Abstract
J Clin Hypertens (Greenwich). 2010;12:820‐825. © 2010 Wiley Periodicals, Inc.
The authors sought to explore the effect of low‐dose atorvastatin on endothelial function in normocholesterolemic patients with type 2 diabetes mellitus without evidence of coronary disease. Sixty patients with type 2 diabetes mellitus, normal serum cholesterol, and normal exercise test results were enrolled. Initial assessment was performed by measurement of the brachial artery diameter and flow velocity both at baseline and after induced hyperemia. Patients were randomly assigned to receive either atorvastatin 10 mg daily for 4 weeks (atorvastatin group=30 patients) or matched placebo for the same period (placebo group=30 patients). Follow‐up assessment of the brachial artery diameter and flow velocity (both baseline and hyperemic) was performed after 4 weeks. Initially, no significant difference was found between the two groups regarding brachial artery diameter or flow velocity, both at baseline and at peak hyperemia (P>.05 for all). At follow‐up, there was a significantly higher flow velocity at baseline (P<.05) and a significantly higher percent increase of brachial artery diameter (from baseline to peak hyperemia) in the atorvastatin group (P<.05). In patients with type 2 diabetes mellitus and normal serum cholesterol without evidence of coronary disease, low‐dose atorvastatin improves endothelial function.
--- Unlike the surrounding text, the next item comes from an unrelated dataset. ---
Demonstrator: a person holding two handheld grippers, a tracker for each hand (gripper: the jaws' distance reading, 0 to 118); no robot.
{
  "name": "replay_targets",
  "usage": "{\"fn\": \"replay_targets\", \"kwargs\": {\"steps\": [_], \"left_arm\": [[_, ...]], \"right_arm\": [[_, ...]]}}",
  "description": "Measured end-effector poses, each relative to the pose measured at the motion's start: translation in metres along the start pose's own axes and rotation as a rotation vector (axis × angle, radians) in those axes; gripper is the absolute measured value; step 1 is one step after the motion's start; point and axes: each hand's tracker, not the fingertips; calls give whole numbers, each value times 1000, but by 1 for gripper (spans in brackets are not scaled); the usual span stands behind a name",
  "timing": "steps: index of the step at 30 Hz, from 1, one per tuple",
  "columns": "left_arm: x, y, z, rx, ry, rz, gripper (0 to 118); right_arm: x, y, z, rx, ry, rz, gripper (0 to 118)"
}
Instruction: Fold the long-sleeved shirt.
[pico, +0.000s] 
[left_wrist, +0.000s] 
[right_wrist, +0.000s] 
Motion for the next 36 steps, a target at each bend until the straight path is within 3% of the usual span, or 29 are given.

There is a strong body of evidence that type 2 diabetes mellitus (T2DM) is associated with endothelial dysfunction as a result of both decreased production and increased oxidative inactivation of nitric oxide (NO) by free radicals. 1 Several relevant mechanisms may operate in states of insulin resistance and account for the decreased bioavailability of NO and abnormal endothelial function. Insulin resistance is associated with elevated serum markers of inflammation such as C‐reactive protein. 2 Increased release of cytokines such as interleukin 6 and tumor necrosis factor α from the adipose tissues stimulates hepatic production of C‐reactive protein. 3
Evidence‐based literature indicates that statins may improve the bioavailability of NO by reducing oxidative stress or increasing the activity of NO synthase. 4 , 5 Recently, it has been proposed that statins may improve endothelial function by decreasing the levels of asymmetric dimethylarginine (ADMA), a known competitive inhibitor of endogenous endothelial NO synthase. 6 The effect of statins on ADMA levels may be mediated by the decrease in oxidized low‐density lipoprotein levels. Similarly, the ability of statins to depress cytokine expression (especially tumor necrosis factor α) might indirectly decrease ADMA levels. 6
In a prospective, randomized, double‐blind, placebo‐controlled study, we sought to explore the effect of low‐dose atorvastatin on endothelial function, as reflected by flow‐mediated dilatation (FMD) of the brachial artery in patients with T2DM and normal serum cholesterol levels without evidence of coronary artery disease.
Methods
Patient Selection
We enrolled 60 patients with T2DM referred to our diabetes outpatient clinic during the period from October 2007 to July 2008 for routine follow‐up. Patients were considered eligible for inclusion if they had normal total serum cholesterol levels (<5.4 mmol/L) and a normal exercise electrocardiographic (ECG) test result. Patients with abnormal serum triglycerides and/or high‐density lipoprotein cholesterol levels were also included. We excluded patients with known ischemic heart disease and cerebrovascular or peripheral vascular disease and those with contraindication to statins (eg, history of chronic liver impairment or skeletal myopathy). Before inclusion, informed written consent was obtained from each patient after full explanation of the study protocol, and the study protocol was reviewed and approved by our local institutional human research committee as it conforms to the ethical guidelines of the 1975 Declaration of Helsinki, as revised in 2002.
Definitions
The presence of diabetes mellitus was defined as fasting plasma glucose ≥126 mg/dL and/or 2‐hour post‐load glucose ≥200 mg/dL or specific antidiabetic drug therapy. Dyslipidemia was defined as serum triglycerides >150 mg/dL and/or high‐density lipoprotein cholesterol <40 mg/dL in men and <50 mg/dL in women. Normal exercise ECG test result was defined as attainment of >85% of age‐predicted maximal heart rate, without angina or other symptoms suggestive of myocardial ischemia, in the absence of ischemic ST‐segment deviation.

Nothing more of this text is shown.